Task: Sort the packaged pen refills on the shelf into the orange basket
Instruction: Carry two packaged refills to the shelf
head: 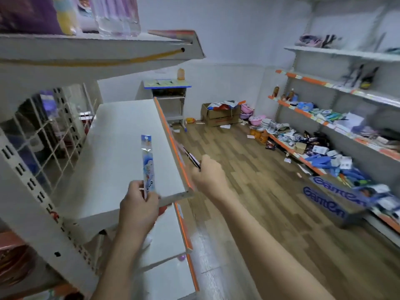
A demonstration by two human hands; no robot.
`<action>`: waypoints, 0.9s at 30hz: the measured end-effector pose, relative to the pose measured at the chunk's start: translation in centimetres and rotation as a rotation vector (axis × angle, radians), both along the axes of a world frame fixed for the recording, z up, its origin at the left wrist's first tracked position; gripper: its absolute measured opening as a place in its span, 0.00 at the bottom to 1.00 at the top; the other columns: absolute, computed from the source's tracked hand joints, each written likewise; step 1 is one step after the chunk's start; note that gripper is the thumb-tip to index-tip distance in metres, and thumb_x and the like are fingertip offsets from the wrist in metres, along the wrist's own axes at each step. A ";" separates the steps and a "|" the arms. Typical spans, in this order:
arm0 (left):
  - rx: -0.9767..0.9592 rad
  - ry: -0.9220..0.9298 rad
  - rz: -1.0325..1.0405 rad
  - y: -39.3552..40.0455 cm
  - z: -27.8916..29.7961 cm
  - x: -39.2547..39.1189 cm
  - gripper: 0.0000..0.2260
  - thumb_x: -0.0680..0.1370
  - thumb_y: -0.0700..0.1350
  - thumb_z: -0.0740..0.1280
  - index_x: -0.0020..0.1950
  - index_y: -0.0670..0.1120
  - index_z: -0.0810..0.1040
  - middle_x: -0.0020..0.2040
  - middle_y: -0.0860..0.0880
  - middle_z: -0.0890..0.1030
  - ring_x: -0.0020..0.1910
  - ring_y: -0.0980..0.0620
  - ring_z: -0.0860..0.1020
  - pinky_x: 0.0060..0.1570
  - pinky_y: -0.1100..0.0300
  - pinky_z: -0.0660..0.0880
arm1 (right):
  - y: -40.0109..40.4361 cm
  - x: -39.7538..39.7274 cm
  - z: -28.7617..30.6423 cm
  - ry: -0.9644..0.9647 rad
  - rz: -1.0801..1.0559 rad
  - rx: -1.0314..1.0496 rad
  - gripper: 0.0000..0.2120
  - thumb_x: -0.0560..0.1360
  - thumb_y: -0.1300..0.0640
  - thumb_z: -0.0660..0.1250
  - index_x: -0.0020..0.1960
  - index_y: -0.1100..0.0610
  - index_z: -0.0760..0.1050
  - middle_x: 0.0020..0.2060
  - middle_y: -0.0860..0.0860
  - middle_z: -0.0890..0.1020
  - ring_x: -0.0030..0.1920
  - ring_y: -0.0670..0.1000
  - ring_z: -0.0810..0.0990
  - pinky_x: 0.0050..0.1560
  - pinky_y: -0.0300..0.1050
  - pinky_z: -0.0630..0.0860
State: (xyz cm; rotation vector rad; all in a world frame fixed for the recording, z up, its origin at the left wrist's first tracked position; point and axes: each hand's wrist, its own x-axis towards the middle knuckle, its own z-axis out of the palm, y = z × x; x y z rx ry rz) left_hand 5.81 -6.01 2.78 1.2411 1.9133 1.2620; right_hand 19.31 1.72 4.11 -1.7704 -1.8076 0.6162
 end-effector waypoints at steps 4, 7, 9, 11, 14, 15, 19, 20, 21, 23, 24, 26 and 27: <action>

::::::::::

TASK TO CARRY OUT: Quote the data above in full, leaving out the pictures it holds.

RESPONSE BOX:
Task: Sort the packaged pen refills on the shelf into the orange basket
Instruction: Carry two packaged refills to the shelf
head: 
A demonstration by two human hands; no robot.
`<action>`: waypoints, 0.9s at 30hz: the measured end-effector pose, relative to the pose measured at the chunk's start: translation in centimetres and rotation as a rotation vector (axis × angle, radians), both along the axes of a world frame fixed for the recording, z up, its origin at the left wrist's first tracked position; gripper: its absolute measured opening as a place in its span, 0.00 at the bottom to 1.00 at the top; the other columns: absolute, computed from the source's tracked hand joints, each written likewise; step 1 is one step after the chunk's start; note that gripper is the thumb-tip to index-tip distance in metres, and thumb_x and the like are fingertip offsets from the wrist in metres, along the wrist's own axes at each step. A ";" separates the steps and a "|" the arms. Typical spans, in this order:
arm0 (left):
  - rx: -0.9767..0.9592 rad
  - ry: -0.9220..0.9298 rad
  - rz: -1.0325..1.0405 rad
  - y: -39.3552..40.0455 cm
  - z: -27.8916..29.7961 cm
  - x: -39.2547..39.1189 cm
  - gripper: 0.0000..0.2260
  - thumb_x: -0.0680..0.1370
  - thumb_y: -0.0700..0.1350
  - thumb_z: -0.0740..0.1280
  - index_x: -0.0020..0.1950
  - index_y: -0.0670..0.1120
  - index_z: -0.0810..0.1040
  - middle_x: -0.0020..0.2040
  - middle_y: -0.0860..0.0880
  - middle_z: -0.0890..0.1030
  - ring_x: -0.0020..0.1910
  - ring_y: -0.0980..0.0620
  - ring_z: -0.0860..0.1020
  - pinky_x: 0.0060..0.1570
  - pinky_y: -0.1100..0.0300
  - pinky_z: -0.0660..0.0880
arm1 (right):
  - y: -40.0109..40.4361 cm
  - x: -39.7538..39.7274 cm
  - z: -28.7617..30.6423 cm
  - ry: -0.9644..0.9647 rad
  - rz: -1.0801..1.0559 rad
  - rx: -1.0314..1.0496 rad
  - gripper: 0.0000..0.2120
  - thumb_x: -0.0560..0.1360
  - thumb_y: -0.1300..0.0640
  - thumb_z: -0.0660..0.1250
  - index_x: -0.0020..0.1960
  - index_y: -0.1100..0.0610
  - index_z: -0.0760..0.1050
  - middle_x: 0.0020..0.2060
  - middle_y: -0.0860..0.0860
  - middle_z: -0.0890..0.1020
  - ring_x: -0.0030..0.1920
  - ring_y: -0.0670..0.1000
  - ring_z: -0.0810..0.0990
  - pinky_x: 0.0050..0.1560
  - pinky_y: -0.0300..0.1050
  - pinky_z: -0.0630..0.0860
State: (xyz cm; rotation vector rad; all in a world frame fixed for the recording, z up, its origin at the left wrist's first tracked position; point and axes: each hand's wrist, its own x-axis towards the middle knuckle, its own z-axis out of the palm, y = z × x; x y z rx ry rz) left_hand 5.81 -6.01 2.78 1.2411 1.9133 1.2620; right_hand 19.31 1.72 4.11 -1.7704 -1.8076 0.6162
 end-effector waypoints at steps 4, 7, 9, 11, 14, 15, 19, 20, 21, 23, 24, 26 and 27: <action>

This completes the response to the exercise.